Un taglio nero le percorreva il volto, come inciso con un vetro da orecchio a orecchio, un sorriso che pareva dire non sono ancora bella?
- Si, sei bellissima, si vede ancora bene che sei bellissima, e tienili aperti bene quegli occhi, che ora arrivano i dottori della scientifica, e vedrai che bei giovanotti che sono quelli
Chissà che cercavi, in quella terra, forse ti han portata qui, ma non è certo successo qui, troppo pulita, sei stata ripulita.
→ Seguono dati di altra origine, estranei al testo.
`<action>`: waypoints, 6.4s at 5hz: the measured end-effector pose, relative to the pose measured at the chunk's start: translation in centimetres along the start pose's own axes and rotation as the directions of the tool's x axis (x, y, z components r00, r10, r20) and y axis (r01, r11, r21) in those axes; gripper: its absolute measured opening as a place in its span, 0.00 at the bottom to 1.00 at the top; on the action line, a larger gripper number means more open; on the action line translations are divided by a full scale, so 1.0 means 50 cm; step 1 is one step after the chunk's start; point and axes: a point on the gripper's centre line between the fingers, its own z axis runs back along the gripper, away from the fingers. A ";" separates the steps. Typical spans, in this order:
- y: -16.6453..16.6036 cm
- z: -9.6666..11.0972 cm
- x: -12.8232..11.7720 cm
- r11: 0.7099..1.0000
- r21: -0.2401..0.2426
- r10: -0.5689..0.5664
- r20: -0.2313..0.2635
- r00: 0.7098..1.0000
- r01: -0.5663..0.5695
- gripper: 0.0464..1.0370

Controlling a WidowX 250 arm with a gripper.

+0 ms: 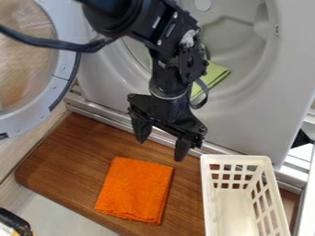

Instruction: Put the orange towel in the white basket

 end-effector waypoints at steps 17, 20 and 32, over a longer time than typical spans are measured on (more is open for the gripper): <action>0.083 -0.197 -0.073 0.991 -0.089 0.099 0.042 0.994 -0.095 0.97; 0.068 -0.253 -0.071 0.993 -0.089 0.079 -0.010 0.997 -0.080 0.96; -0.268 0.054 0.089 0.906 -0.135 -0.384 0.130 0.914 0.400 0.05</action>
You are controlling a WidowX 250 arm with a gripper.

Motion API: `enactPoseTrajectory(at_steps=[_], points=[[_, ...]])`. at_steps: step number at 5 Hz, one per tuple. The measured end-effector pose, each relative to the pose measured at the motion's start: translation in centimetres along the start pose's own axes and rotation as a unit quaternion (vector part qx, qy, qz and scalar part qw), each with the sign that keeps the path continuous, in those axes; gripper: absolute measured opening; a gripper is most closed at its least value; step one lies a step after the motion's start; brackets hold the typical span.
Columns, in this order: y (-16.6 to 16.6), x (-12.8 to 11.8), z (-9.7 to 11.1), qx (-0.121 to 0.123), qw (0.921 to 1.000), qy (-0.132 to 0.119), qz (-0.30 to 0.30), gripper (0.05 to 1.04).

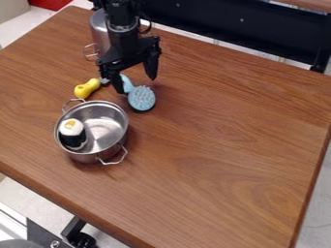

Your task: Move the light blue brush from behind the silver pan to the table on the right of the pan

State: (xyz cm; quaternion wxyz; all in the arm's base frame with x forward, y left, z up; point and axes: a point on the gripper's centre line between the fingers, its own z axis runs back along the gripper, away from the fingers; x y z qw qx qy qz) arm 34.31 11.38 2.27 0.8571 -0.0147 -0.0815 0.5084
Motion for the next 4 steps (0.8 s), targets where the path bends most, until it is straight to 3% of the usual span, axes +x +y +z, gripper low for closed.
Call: enactPoseTrajectory(at_steps=[3, 4], points=[[0.2, -0.8, -1.5, 0.013, 0.9999, 0.0, -0.007, 1.0], [0.0, -1.2, -1.9, 0.012, 0.9998, 0.012, -0.01, 0.952]])
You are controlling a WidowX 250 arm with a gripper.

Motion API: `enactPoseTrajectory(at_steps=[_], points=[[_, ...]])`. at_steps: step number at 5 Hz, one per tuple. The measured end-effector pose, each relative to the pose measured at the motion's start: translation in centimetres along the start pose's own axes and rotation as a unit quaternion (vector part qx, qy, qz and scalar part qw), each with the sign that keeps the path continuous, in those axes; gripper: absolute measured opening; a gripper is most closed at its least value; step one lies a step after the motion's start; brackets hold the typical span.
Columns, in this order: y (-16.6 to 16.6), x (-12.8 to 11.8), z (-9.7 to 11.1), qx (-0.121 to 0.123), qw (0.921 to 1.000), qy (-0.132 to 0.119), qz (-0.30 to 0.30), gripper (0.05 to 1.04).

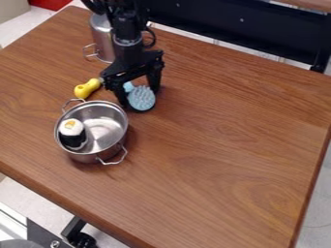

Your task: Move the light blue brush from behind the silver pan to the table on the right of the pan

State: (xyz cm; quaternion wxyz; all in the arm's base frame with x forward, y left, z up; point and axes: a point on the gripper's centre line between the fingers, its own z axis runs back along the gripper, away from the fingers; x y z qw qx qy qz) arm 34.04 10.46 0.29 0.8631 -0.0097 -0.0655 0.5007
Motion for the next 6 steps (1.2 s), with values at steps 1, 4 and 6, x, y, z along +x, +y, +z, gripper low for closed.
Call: enactPoseTrajectory(at_steps=[1, 4, 6], points=[[-0.3, -0.1, 0.1, -0.011, 0.9999, 0.004, -0.002, 0.678], [-1.2, -0.5, 0.5, -0.004, 0.9995, 0.019, -0.027, 0.326], [-4.1, -1.8, 1.4, -0.011, 0.9909, 0.041, -0.128, 0.326]])
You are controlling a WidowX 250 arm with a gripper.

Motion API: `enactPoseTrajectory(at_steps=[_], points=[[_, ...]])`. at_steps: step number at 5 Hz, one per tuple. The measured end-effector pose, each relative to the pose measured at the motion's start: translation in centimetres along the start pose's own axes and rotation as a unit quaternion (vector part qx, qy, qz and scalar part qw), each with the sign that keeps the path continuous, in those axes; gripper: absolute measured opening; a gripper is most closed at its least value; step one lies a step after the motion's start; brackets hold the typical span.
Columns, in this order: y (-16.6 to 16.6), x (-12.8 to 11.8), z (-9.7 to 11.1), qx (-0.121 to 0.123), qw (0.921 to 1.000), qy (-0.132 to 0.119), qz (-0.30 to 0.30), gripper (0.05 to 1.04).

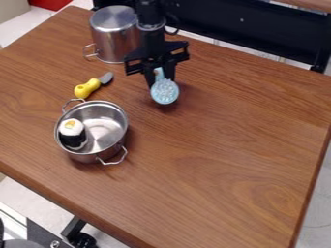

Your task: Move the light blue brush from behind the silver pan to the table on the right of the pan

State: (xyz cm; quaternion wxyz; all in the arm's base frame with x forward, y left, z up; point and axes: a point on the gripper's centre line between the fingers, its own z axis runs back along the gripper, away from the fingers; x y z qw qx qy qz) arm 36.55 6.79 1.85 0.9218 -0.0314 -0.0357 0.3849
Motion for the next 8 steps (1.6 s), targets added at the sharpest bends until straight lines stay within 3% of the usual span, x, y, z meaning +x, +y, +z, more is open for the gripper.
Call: enactPoseTrajectory(at_steps=[1, 2, 3, 4, 5, 6, 8], points=[[-1.9, -1.1, -0.1, -0.016, 0.9924, 0.002, -0.122, 0.326], [-3.2, -2.8, 0.2, -0.026, 0.9762, -0.03, -0.213, 0.326], [-4.0, -4.1, 0.5, -0.039, 0.9655, -0.024, -0.256, 0.326], [-4.2, -5.8, 0.0, -0.03, 0.9402, -0.003, -0.339, 0.326], [-3.9, -6.7, 0.9, -0.034, 0.9312, -0.015, -0.362, 0.326], [-2.8, -8.1, 0.8, -0.034, 0.9161, -0.014, -0.399, 0.326], [-1.0, -9.6, 0.6, -0.023, 0.8995, -0.001, -0.436, 0.326]])
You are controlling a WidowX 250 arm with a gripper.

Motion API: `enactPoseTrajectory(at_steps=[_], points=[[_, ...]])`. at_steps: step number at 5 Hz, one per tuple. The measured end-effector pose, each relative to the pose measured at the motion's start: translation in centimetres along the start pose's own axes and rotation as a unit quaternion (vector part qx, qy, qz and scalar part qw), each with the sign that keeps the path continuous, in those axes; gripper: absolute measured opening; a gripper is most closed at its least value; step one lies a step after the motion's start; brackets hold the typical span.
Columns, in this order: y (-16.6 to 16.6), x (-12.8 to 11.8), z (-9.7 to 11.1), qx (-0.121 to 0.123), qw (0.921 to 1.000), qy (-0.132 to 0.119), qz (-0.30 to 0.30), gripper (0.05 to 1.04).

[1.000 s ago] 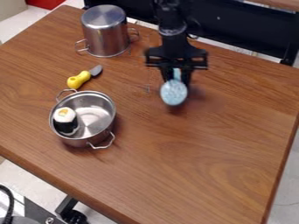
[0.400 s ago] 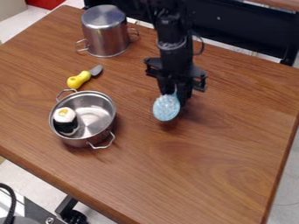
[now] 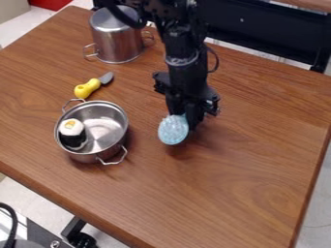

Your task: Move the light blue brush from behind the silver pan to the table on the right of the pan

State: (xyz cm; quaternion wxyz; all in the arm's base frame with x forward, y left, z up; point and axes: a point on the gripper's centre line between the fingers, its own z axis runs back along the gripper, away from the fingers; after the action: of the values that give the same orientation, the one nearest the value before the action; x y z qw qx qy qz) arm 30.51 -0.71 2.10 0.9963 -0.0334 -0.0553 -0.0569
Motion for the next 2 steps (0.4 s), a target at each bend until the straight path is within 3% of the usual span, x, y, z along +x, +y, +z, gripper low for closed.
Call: enactPoseTrajectory(at_steps=[1, 2], points=[[0.5, -1.2, 1.0, 0.001, 0.9999, -0.008, -0.012, 0.326], [0.5, -2.3, 0.8, -0.004, 0.9997, 0.014, -0.018, 0.326]])
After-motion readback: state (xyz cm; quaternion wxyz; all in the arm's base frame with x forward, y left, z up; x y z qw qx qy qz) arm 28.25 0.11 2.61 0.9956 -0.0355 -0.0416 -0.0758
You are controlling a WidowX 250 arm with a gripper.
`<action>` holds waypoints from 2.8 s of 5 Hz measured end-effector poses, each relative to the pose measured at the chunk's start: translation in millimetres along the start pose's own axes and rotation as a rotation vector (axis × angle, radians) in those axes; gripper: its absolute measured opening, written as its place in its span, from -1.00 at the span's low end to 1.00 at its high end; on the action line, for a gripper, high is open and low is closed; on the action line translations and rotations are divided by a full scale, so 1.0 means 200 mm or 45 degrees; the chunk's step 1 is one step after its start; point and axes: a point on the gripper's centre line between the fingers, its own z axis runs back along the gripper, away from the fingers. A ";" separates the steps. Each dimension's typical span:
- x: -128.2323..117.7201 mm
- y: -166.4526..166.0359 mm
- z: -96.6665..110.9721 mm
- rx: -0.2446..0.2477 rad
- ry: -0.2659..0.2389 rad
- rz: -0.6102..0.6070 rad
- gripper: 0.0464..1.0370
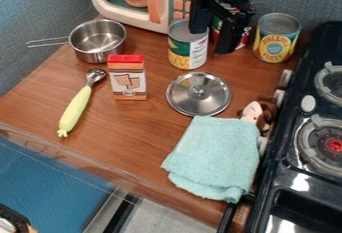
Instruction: Put the brown thing to the silver pot
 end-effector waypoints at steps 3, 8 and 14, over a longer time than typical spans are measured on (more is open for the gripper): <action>0.05 -0.06 -0.14 -0.036 0.015 -0.019 0.93; 0.28 -0.33 -0.28 -0.078 -0.026 -0.102 0.93; 0.24 -0.43 -0.33 -0.142 0.123 -0.157 0.93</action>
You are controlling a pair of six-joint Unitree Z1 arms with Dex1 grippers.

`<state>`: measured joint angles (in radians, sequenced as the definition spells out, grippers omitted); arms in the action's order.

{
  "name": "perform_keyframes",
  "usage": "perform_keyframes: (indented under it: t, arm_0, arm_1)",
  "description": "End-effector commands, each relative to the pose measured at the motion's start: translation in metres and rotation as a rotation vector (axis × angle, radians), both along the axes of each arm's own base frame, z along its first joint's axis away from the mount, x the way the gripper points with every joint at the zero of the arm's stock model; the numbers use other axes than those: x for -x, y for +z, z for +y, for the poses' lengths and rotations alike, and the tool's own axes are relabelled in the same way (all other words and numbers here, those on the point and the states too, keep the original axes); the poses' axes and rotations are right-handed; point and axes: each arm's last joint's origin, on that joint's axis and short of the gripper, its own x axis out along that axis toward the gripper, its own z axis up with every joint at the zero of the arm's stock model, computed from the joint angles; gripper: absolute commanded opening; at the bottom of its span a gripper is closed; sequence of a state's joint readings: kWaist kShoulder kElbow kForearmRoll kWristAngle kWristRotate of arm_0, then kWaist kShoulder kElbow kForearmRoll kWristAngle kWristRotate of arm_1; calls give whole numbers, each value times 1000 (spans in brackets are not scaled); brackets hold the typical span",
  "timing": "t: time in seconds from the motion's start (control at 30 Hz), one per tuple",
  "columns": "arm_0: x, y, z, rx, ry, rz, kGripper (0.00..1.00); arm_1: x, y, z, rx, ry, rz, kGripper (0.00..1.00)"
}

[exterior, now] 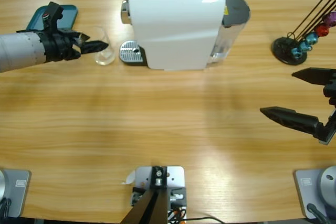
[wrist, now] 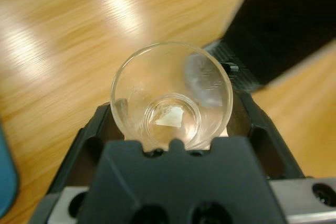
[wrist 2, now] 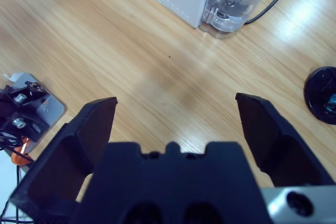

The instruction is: Pour coffee

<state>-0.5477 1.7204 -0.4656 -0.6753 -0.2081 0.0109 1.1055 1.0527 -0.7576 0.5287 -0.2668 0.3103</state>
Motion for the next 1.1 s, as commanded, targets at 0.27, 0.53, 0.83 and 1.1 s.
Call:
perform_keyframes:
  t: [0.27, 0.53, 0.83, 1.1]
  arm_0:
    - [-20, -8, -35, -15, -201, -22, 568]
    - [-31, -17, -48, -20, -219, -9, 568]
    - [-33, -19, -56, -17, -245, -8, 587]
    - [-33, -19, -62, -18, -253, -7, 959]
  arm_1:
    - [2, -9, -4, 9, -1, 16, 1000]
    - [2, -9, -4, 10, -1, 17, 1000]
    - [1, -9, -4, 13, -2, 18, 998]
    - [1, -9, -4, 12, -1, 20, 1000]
Mi fai riflettere sulla mia vita o forse è perché anch'io, sto da anni, stesa a terra, a fianco a te, tu così grande e bianca da coprire il mondo.
Se sei del mio quartiere, magari abbiamo preso qualche caffè vicine, negli stessi bar. senza mai saperlo e forse ti invidiavo gli stivaletti di cuoio rossi.
Ho capito che mi dici di andare, il tuo corpo in due pezzi è come una freccia, punta diretta dalla parte opposta della mia, punta un sentiero, una valigia e degli stracci.
Poi mi porti alla banca e a comprare un biglietto del treno per nonsodove.
Poi mi porti a un lavoretto fortunato spuntato per caso dalla bacheca di un café, una piccola carriera sicura fuori da Los Angeles, un'esistenza che cresce lenta e felice, Guardare la Pontiac nera a rate, che protegge il portone di una casa, il cane deve mangiare e un sole che taglia.
Nella mia stanza in affitto ti penso, che forse non eri lì per caso, tra milioni di altre sere, milioni di parchi americani, ti eri fatta scaricare in quel posto,  proprio quando volevo fare un giro diverso, mentre il cane ficcava il muso nel fango fresco, forte sulle zampe e la bambina non smetteva di saltare a destra e sinistra, come una marionetta alzata e lasciata cadere da fili, ai bordi del sentiero.